Over the next few days McCarthy revised his count, now claiming to have evidence of 57 “card-carrying Communists” in the State Department. The figure of 57 came from a different document, a list of potential State Department security risks drawn up in 1948 by a congressional investigator. McCarthy refused to reveal their names—ostensibly to protect their rights but actually because he had no names, just case numbers. As he had done with the group of 205, he made no distinction between accusation and proof or between Communist sympathizers and enrolled party members. Nor did he take care to learn that 35 of the 57 had been cleared since the report was compiled.

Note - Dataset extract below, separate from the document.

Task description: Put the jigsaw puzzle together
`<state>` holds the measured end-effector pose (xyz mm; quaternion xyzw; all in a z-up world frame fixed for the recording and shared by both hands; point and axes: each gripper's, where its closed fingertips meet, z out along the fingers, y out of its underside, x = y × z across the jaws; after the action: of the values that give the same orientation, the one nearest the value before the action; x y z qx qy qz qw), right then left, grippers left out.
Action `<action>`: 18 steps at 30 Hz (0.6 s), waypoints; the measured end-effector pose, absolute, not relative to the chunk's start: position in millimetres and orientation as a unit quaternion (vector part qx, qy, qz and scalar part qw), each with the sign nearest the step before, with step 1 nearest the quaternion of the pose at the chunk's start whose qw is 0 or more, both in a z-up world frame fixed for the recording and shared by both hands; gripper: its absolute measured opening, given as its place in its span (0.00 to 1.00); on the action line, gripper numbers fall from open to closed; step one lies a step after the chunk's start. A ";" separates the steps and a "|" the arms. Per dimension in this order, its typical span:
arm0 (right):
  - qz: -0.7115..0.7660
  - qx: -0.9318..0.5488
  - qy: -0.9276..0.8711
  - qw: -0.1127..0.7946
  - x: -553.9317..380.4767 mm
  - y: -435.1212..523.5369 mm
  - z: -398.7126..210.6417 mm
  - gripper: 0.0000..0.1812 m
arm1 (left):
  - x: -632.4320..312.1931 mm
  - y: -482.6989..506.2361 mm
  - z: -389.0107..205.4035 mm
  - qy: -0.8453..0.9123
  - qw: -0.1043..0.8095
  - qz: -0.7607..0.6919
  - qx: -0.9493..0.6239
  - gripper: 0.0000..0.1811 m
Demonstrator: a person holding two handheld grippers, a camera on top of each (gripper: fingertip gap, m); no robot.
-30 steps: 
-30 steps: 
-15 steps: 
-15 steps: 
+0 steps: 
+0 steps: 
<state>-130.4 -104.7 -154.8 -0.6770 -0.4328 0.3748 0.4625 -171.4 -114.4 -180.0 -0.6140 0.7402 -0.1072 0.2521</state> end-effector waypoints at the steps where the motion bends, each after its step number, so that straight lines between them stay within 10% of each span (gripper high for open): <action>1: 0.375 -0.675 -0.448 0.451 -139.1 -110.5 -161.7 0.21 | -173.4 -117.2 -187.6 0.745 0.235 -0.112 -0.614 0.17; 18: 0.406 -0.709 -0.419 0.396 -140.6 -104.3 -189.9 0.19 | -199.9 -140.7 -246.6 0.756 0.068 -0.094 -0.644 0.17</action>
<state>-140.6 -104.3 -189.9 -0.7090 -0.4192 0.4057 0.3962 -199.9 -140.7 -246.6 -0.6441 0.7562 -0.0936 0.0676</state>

At first McCarthy’s claims received only moderate attention. One survey of 129 newspapers has found that only 18 mentioned the Wheeling speech on February 10. Twelve of those 18 were in Wisconsin. For another week the story limped along uncertainly. Then, on February 20, in a marathon Senate session, McCarthy read 81 numbered case histories of purported Communist sympathizers. Once again he had no names, and none of his cases involved actual members of the Communist party, card-carrying or otherwise. Nonetheless, his performance threw Congress and the nation into an uproar and instantly made him the nation’s leading Red-baiter.
Over the next four years, McCarthy grew ever more powerful and arrogant. He ruined many lives before he was done, but worst of all, his overreaching made people associate even careful, legitimate anti-Communism with the taint of lunacy. In this way, he bore out President Harry S. Truman’s assessment of his clumsy witch-hunt as “the greatest asset that the Kremlin has.”